A group of prominent Indigenous legal experts – former commissioner for the Truth and Reconciliation Commission Wilton Littlechild, law professor at the University of BC Mary Ellen Turpel-Lafond, and Grand Chief Ed Johns – sent a letter to Trudeau in late August stating “it is our view that this initiative as it is emerging must be reconsidered and be reset on a clear and proper legal foundation, with proper mechanisms for the full and effective engagement of Indigenous peoples.”
The legal experts pointed out what many other Indigenous peoples have argued: “From our perspective, the initiative fails to appreciate or understand that legal rights have already been recognized by the Courts in Canada in a multitude of cases where inherent Aboriginal and Treaty rights have been consistently affirmed for Aboriginal peoples and Treaty First Nations people.”

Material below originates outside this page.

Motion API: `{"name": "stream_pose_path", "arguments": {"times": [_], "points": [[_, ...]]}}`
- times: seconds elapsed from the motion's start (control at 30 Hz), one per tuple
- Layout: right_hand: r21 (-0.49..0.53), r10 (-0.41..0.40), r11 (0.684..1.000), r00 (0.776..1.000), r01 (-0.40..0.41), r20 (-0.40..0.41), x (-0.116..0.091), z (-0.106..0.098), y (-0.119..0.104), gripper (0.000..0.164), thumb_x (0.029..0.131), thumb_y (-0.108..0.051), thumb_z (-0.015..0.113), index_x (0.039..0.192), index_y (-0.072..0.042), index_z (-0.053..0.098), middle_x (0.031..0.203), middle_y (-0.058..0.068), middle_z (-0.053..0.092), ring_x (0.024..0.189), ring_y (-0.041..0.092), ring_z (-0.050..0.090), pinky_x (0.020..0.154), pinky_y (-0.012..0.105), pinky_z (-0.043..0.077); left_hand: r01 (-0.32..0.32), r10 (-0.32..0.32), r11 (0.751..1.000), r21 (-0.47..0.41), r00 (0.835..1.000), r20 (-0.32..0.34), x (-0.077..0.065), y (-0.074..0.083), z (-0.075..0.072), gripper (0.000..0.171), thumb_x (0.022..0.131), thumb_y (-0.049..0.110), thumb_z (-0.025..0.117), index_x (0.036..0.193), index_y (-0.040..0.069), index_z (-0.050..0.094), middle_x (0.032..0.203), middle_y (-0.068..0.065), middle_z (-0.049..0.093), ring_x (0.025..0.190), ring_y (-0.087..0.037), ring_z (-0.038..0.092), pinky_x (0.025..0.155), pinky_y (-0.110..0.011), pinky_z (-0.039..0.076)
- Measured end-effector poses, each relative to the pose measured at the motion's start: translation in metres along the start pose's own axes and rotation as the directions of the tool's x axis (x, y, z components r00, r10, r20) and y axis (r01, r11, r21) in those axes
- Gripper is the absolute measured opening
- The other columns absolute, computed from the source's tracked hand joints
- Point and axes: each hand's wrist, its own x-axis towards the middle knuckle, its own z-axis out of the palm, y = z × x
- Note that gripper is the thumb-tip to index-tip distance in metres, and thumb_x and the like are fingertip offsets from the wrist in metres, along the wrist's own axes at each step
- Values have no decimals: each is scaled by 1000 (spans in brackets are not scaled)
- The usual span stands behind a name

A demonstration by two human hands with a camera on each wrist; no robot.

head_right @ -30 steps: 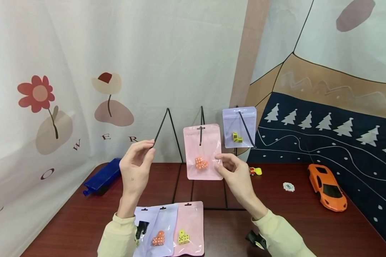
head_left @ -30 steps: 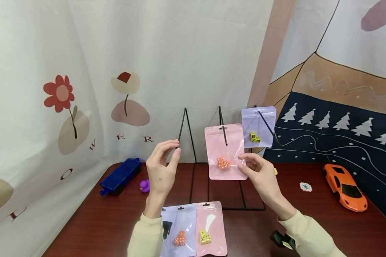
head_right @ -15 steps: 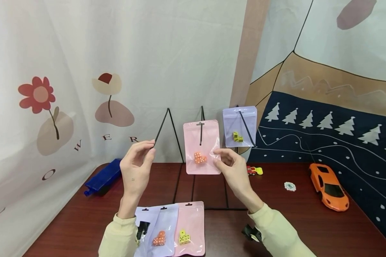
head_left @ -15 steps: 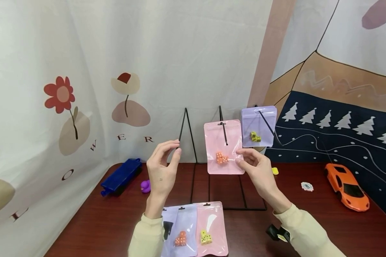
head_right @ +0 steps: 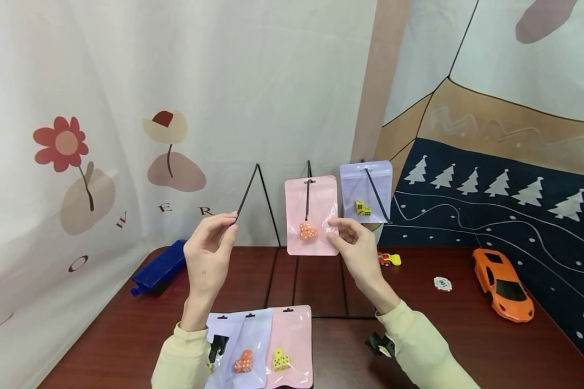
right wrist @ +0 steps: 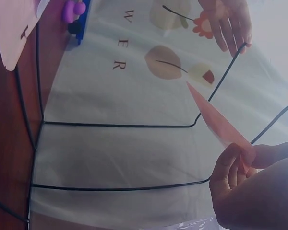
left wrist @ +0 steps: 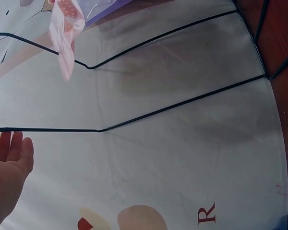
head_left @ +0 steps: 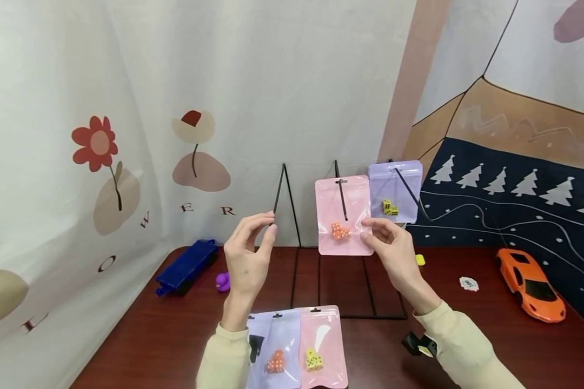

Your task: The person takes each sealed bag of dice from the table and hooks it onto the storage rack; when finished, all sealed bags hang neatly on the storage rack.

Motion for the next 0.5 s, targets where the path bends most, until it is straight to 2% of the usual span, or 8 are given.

While criticism of the process and the framework has been overwhelmingly vocal, there are those who support it – as proven by the 21 objections to the resolution at the AFN’s Special Chiefs Assembly.
“I do think there are some First Nations that are—these might be modern treaty First Nations—that are saying this doesn’t affect us too much or First Nations that do see some value in this framework legislation,” said King. “I don’t think there’s unanimous opposition to it but there is still nonetheless significant opposition.”
Bennett also points out that there are “many, many groups particularly in the Northwest Territories and the Yukon, they want some foundation to protect and to hold Canada to account on the agreements they’ve signed. The Métis are very clear they want a foundation so nobody can roll back their hard fought for rights.”
She also says that there is widespread agreement “for an overhaul” of the comprehensive claims, inherent rights, and specific claims policies.
She says further discussions will look at what needs to be addressed through legislation and what can be addressed through policy.
“We are listening so we want to get this right, as the prime minister said. And we’re going to get it as close to right as we can,” said Bennett.